→ Available data

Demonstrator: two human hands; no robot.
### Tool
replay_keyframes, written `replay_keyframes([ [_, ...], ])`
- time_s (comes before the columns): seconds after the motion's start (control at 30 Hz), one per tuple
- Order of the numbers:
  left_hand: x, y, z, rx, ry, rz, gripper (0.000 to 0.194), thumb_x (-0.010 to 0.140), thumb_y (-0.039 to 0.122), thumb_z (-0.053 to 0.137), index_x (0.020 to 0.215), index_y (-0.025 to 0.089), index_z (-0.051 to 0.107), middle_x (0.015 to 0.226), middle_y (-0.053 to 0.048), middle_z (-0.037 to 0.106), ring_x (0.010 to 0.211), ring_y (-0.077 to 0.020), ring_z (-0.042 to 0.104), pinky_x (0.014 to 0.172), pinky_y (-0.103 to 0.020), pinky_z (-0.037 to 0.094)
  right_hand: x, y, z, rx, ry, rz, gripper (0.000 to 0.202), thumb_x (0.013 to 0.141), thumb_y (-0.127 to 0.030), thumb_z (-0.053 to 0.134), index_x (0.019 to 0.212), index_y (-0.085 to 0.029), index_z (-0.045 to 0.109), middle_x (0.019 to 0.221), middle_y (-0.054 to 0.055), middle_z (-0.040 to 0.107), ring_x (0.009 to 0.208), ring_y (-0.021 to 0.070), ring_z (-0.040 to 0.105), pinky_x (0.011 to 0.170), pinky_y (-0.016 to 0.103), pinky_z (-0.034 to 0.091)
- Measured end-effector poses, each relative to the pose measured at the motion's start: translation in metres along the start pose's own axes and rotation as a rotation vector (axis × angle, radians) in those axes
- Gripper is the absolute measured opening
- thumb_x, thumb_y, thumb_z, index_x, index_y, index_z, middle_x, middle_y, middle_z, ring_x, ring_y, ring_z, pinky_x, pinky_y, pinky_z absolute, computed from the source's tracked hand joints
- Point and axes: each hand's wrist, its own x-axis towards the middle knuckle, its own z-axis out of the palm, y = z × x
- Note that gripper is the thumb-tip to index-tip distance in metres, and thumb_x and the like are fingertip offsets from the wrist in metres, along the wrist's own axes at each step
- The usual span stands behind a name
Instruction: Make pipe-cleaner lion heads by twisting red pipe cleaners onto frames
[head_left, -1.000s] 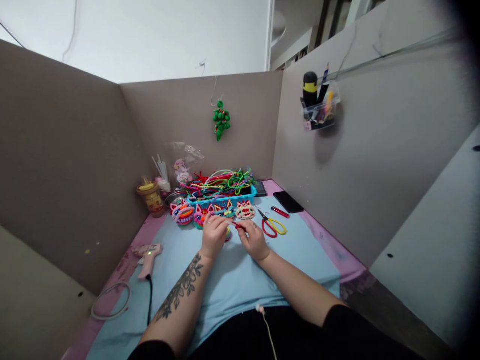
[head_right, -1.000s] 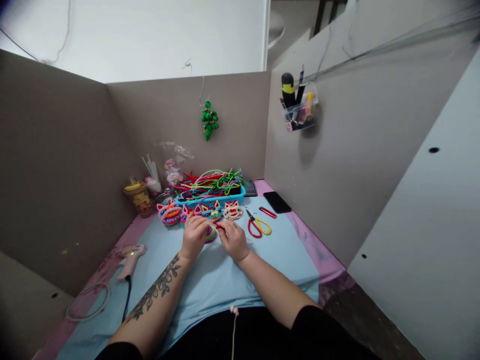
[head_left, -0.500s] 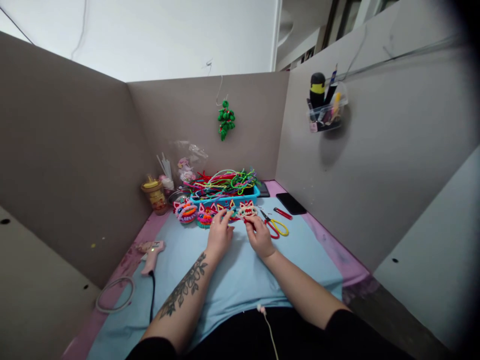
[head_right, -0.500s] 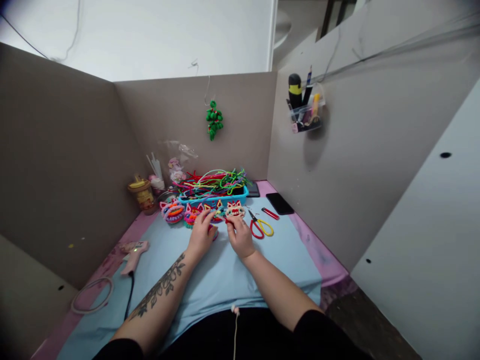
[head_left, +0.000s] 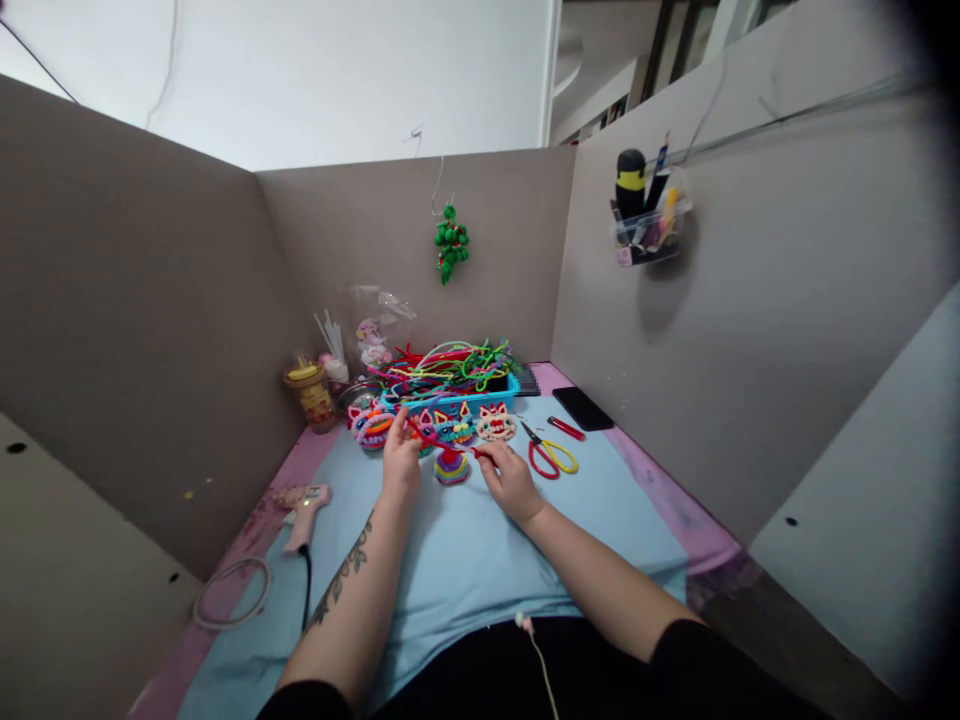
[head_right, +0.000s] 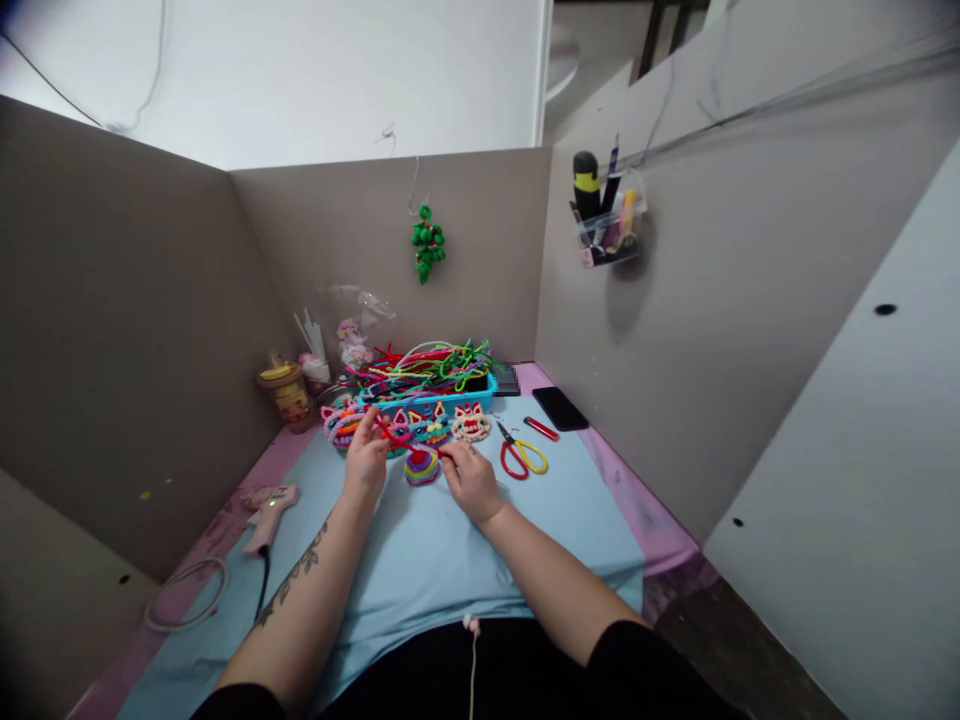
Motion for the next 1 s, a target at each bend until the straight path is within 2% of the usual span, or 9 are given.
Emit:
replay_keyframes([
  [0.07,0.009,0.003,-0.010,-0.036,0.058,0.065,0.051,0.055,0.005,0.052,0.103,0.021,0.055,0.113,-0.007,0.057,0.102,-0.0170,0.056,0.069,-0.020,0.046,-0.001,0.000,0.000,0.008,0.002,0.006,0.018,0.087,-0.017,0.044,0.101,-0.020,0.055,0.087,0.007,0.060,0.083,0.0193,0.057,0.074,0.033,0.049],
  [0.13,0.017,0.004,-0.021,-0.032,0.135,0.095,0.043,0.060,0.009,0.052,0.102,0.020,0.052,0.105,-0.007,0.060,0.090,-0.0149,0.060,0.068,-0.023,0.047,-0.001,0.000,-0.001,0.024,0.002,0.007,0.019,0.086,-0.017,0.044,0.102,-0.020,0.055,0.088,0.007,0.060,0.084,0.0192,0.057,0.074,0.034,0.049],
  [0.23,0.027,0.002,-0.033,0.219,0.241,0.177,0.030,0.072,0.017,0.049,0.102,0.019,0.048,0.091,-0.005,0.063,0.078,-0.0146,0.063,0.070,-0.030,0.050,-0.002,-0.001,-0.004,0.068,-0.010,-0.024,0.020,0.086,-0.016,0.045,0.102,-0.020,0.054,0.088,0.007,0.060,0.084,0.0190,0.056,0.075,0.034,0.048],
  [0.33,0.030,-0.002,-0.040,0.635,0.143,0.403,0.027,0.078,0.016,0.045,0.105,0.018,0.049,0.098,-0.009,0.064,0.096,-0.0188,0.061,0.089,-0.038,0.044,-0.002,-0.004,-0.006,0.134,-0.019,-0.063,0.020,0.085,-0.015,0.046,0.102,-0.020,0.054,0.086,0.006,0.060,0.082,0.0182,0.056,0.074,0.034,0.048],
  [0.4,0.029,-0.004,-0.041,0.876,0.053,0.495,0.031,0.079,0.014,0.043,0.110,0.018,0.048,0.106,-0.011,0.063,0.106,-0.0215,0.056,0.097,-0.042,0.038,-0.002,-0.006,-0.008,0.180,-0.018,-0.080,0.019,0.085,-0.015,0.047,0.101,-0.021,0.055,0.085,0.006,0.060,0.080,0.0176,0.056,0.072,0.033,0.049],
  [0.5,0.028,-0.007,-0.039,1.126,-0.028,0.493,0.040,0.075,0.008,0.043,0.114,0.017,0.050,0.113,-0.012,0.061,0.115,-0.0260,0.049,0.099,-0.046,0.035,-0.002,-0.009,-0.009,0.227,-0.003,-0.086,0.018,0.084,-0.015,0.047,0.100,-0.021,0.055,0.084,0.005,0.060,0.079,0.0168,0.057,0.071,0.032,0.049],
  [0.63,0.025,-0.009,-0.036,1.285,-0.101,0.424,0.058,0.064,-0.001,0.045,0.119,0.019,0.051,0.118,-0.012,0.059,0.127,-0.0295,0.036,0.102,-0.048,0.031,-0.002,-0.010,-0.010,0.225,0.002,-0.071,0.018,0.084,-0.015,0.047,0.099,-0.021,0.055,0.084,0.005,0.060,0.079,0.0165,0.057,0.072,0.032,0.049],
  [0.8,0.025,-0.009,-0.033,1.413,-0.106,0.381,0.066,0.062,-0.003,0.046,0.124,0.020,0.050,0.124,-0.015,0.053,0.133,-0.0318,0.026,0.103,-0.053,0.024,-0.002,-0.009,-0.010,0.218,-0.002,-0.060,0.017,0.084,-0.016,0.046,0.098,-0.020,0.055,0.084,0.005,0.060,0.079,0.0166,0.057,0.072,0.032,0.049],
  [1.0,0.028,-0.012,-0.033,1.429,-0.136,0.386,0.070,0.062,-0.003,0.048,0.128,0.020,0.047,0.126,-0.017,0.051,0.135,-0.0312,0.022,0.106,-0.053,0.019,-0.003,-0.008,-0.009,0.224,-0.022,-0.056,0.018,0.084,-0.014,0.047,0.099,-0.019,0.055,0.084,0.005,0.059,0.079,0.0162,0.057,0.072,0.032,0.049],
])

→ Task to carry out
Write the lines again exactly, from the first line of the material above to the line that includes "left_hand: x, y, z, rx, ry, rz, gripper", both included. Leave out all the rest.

→ Exercise result
Demonstrator: two human hands; no robot.
### Tool
replay_keyframes, written `replay_keyframes([ [_, ...], ])`
- time_s (comes before the columns): seconds after the motion's start (control at 30 Hz), one per tuple
- Order of the numbers:
  left_hand: x, y, z, rx, ry, rz, gripper (0.000 to 0.194), thumb_x (-0.010 to 0.140), thumb_y (-0.039 to 0.122), thumb_z (-0.053 to 0.137), index_x (0.020 to 0.215), index_y (-0.025 to 0.089), index_z (-0.051 to 0.107), middle_x (0.015 to 0.226), middle_y (-0.053 to 0.048), middle_z (-0.037 to 0.106), ring_x (0.010 to 0.211), ring_y (-0.077 to 0.020), ring_z (-0.042 to 0.104), pinky_x (0.014 to 0.172), pinky_y (-0.103 to 0.020), pinky_z (-0.037 to 0.094)

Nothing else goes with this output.